Interpretation of a minimal neural network to learn the metal-insulator transition in the dynamical mean-field theory
This work is a collaborative work.
In this research, we address the derivation of a new measure through interpretation of machine learning by employing DMFT with single-band Hubbard model which experiences a metal-insulator transition. Our goal is to present a machine learning scheme that detects the metal-insulator transition and to interpret the pattern of the neural network with respect to the phase of matter.
- Conducting DMFT-NRG and obtain data from it.
- Train neural network model with DMFT-NRG hybridization function, calculate accuracy.

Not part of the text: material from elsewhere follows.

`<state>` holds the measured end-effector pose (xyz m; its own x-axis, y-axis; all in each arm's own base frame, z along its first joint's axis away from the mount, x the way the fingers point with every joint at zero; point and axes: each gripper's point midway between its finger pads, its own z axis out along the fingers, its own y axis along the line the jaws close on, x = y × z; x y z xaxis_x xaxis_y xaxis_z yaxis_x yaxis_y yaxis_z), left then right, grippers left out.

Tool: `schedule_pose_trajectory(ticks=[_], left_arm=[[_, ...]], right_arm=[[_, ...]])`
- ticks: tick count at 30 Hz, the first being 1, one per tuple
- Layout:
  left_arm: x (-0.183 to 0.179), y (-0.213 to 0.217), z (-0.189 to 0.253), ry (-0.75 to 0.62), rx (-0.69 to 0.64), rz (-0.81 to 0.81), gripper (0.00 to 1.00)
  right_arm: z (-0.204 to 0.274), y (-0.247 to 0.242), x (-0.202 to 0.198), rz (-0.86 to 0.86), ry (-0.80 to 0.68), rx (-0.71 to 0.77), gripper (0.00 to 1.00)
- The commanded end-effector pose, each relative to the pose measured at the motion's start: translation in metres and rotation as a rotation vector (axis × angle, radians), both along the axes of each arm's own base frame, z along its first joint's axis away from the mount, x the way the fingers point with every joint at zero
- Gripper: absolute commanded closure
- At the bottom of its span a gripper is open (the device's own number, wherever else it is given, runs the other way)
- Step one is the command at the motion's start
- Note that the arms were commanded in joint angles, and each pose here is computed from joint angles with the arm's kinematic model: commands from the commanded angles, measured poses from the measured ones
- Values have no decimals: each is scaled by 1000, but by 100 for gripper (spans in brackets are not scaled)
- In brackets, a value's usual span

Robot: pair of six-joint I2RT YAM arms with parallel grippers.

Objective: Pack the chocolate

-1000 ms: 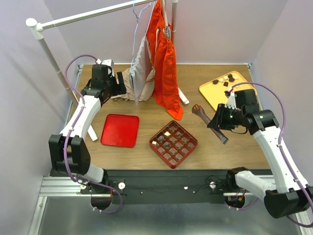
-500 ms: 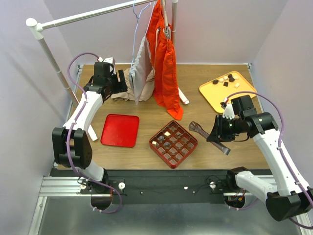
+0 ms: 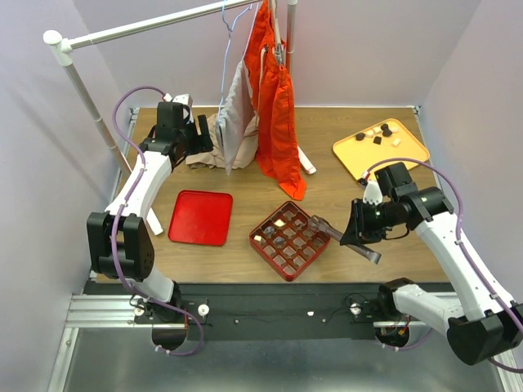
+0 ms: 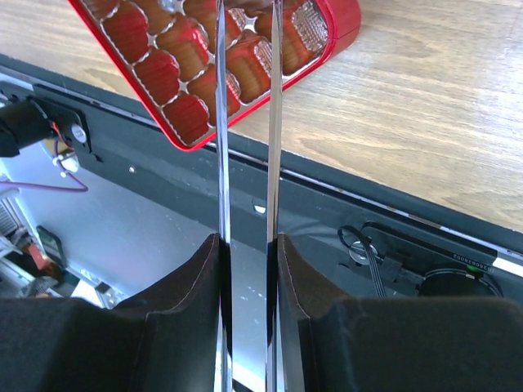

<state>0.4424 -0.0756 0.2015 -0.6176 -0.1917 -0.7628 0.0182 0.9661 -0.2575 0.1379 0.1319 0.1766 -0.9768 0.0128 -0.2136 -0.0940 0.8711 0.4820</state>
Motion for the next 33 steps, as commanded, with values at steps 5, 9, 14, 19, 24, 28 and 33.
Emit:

- Interpretation of weight pattern of neural network connectivity.
- Derive a simple expression inspired by this interpretation.
- Investigate the performance of this phase indicator
- Discussion on the relationship between phase indicator and the quasiparticle weight.
Learning a metal-insulator transition from DMFT
DMFT procedure
Dynamic mean-field theory is the method to describe the properties of the strongly correlated materials. The Hamiltonian of the single orbital Hubbard model is \(H=-t\sum_{i,j,\sigma}{\bigg(c^{\dagger}_{i\sigma}c_{j\sigma}+c^{\dagger}_{j\sigma}c_{i\sigma}\bigg)+U\sum_{i}{n_{i\uparrow}n_{i\downarrow}}}+\mu\sum_{i\sigma}n_{i\sigma}\) where $\mu$ is the chemical potential, $t$ is the hopping element, and $U$ is the on-site interaction. The system experiences Mott transition by tuning $U$ in half-filling ($\mu=U/2$).
DMFT maps many-body lattice problem into the local problem, such as Anderson Impurity model (AIM).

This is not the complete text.